* What to work on
Word for word, set down every line of the entries below from the line with "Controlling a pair" to the line with "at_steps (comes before", including both, and no other line.
|---|
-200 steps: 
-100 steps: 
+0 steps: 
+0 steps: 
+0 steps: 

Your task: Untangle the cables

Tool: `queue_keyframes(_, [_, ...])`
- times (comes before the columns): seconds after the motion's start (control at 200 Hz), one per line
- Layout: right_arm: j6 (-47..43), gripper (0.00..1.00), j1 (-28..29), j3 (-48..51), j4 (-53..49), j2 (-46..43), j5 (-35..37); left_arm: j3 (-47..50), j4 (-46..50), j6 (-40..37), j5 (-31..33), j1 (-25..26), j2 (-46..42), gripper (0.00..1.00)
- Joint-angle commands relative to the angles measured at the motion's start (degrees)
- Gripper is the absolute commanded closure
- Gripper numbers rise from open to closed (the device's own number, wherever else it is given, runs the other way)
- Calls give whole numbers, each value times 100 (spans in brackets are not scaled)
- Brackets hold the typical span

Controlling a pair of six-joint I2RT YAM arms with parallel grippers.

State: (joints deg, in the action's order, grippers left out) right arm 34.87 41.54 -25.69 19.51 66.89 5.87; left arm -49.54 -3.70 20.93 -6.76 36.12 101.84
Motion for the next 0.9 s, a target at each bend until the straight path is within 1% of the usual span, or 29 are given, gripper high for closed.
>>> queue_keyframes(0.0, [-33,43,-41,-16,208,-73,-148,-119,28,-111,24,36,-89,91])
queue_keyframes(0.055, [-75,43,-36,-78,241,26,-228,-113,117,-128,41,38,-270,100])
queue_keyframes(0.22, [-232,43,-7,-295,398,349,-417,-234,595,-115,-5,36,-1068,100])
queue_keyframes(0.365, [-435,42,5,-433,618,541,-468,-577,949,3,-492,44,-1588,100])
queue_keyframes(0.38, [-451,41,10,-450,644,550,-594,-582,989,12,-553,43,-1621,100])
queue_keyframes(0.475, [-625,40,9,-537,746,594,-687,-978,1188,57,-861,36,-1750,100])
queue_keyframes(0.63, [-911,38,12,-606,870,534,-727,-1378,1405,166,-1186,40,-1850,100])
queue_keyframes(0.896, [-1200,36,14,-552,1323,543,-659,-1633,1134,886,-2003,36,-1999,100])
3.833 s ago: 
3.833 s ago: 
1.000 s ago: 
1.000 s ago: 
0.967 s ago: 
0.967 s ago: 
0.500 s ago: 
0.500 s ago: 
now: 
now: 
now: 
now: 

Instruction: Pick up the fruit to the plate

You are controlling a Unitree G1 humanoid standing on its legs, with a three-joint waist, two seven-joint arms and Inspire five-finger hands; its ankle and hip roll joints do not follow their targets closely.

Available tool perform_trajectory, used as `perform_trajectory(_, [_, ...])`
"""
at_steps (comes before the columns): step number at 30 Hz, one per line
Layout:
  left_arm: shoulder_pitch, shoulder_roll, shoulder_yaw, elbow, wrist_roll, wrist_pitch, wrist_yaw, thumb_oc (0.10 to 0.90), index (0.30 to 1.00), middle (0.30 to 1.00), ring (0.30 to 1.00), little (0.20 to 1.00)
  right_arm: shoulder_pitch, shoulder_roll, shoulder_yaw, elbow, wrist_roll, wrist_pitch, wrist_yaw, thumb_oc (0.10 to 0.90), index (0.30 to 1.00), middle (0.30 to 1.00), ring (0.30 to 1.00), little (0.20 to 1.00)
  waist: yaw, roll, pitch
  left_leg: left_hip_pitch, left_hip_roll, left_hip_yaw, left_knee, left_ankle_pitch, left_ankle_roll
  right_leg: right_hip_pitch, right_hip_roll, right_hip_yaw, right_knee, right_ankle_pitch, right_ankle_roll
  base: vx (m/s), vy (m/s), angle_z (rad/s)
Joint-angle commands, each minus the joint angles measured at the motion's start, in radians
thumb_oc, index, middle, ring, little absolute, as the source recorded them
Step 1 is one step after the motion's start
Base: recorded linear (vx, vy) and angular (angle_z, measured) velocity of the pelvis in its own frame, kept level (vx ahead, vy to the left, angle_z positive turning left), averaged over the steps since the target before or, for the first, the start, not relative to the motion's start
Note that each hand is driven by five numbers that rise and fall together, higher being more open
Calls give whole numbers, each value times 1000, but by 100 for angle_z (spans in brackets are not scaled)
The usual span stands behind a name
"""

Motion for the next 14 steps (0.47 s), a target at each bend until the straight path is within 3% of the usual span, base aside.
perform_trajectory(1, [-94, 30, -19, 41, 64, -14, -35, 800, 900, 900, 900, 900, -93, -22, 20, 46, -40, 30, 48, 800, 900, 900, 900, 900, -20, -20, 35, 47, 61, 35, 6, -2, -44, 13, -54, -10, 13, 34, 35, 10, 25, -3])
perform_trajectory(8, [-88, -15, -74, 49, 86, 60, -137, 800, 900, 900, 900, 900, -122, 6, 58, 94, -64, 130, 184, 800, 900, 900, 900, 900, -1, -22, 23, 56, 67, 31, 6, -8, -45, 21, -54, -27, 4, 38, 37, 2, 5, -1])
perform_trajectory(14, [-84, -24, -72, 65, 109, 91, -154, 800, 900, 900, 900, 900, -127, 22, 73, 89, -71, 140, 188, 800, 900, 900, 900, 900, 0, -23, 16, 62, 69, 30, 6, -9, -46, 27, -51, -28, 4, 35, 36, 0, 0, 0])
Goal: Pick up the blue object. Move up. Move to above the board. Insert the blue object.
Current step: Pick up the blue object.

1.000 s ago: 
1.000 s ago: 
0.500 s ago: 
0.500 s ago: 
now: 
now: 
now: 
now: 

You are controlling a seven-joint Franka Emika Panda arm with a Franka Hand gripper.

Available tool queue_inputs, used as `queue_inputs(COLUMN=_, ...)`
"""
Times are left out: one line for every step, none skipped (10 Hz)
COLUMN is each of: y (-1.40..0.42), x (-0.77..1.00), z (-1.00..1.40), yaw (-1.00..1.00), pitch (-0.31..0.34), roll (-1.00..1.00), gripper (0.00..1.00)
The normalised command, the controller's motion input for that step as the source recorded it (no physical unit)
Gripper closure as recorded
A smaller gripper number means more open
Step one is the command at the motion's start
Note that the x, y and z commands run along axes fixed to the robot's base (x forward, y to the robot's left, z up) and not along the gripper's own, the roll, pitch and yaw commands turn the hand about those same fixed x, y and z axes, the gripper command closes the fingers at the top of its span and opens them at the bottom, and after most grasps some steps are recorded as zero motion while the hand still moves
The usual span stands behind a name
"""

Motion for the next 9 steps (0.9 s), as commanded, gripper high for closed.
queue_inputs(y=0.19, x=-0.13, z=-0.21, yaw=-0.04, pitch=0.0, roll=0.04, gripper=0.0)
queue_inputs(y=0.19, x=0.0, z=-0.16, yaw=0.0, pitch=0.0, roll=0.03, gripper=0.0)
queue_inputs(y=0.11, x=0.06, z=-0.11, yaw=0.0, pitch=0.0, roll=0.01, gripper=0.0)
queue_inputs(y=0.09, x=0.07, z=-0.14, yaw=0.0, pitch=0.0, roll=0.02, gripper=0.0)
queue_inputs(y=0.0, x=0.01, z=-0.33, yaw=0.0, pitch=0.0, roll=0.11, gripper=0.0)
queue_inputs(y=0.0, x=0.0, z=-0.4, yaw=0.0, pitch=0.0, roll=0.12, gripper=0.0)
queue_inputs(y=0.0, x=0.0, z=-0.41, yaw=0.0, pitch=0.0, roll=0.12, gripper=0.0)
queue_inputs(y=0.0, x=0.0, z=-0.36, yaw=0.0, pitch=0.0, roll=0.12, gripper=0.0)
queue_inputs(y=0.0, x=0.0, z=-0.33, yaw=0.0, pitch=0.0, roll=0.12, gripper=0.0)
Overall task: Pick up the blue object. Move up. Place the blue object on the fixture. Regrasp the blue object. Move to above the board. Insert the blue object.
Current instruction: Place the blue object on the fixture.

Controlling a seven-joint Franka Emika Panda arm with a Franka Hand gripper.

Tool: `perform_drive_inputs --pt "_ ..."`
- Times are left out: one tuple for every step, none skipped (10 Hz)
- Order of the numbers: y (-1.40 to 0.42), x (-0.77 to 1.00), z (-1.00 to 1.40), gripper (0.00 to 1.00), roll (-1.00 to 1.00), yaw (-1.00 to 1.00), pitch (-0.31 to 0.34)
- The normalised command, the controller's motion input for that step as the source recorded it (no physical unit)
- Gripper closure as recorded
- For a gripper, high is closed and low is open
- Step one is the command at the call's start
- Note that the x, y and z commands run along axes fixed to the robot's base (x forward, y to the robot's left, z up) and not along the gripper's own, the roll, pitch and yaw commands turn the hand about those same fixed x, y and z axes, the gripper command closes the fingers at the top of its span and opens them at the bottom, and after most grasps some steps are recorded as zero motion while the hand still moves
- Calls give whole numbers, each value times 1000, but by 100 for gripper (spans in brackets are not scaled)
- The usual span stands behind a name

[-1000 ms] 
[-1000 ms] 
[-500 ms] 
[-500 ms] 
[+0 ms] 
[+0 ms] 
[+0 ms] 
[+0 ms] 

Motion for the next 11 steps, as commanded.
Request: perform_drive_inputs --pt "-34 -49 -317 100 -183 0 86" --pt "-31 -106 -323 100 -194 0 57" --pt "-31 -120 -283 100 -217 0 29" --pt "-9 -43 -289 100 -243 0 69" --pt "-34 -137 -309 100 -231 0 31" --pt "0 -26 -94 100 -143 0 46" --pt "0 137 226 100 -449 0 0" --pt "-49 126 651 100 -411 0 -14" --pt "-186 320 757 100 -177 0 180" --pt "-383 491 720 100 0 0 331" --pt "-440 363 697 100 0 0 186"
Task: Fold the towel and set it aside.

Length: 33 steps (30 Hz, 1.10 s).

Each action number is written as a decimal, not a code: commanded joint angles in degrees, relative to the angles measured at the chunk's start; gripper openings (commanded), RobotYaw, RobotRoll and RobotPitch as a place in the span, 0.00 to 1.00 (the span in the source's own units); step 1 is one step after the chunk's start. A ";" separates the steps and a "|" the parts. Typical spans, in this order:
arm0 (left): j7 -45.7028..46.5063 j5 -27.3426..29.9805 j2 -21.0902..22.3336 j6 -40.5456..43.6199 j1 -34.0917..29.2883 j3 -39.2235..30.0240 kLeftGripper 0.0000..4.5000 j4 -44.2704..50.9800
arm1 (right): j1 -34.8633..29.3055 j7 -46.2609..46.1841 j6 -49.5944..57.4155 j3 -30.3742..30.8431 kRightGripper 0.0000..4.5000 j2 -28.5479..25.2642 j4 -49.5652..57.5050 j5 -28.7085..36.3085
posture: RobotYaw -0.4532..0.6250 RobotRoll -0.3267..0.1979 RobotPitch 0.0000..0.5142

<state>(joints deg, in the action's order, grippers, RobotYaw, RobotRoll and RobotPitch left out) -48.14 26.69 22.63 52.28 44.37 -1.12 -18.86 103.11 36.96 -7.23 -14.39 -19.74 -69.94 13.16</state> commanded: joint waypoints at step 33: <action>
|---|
* Expected answer
Controlling a pair of six-joint I2RT YAM arms with parallel grippers.

State: (joints deg, in the action's order, grippers left out) right arm 34.87 41.54 -25.69 19.51 66.89 5.87; left arm -49.54 -3.70 20.93 -6.76 36.12 101.84
Motion for the next 0.9 s, a target at each bend until the straight path is within 1% of the usual span, or 29 are given, gripper high for closed.
>>> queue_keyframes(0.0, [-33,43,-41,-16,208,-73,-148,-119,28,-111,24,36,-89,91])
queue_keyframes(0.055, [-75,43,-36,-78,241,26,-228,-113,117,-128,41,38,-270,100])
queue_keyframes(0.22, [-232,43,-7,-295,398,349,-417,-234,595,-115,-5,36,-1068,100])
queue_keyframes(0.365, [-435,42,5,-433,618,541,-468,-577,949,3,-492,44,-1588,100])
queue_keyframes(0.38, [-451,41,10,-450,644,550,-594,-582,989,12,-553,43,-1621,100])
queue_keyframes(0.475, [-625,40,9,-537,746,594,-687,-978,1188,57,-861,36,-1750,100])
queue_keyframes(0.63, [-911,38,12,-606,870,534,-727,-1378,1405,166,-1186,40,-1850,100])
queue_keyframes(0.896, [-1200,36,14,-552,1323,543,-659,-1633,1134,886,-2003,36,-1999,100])
3.833 s ago: 
3.833 s ago: 
1.000 s ago: 
1.000 s ago: 
0.967 s ago: 
0.967 s ago: 
0.500 s ago: 
0.500 s ago: 
now: 
now: 
now: 
now: 

Instruction: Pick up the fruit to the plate

You are controlling a Unitree G1 humanoid standing on its legs, with a three-joint waist, two seven-joint arms and Inspire five-finger hands; its ankle and hip roll joints do not follow their targets closely.

Available tool perform_trajectory, used as `perform_trajectory(_, [_, ...])`
"""
at_steps (comes before the columns): step number at 30 Hz, one per line

No further output is given for this exercise.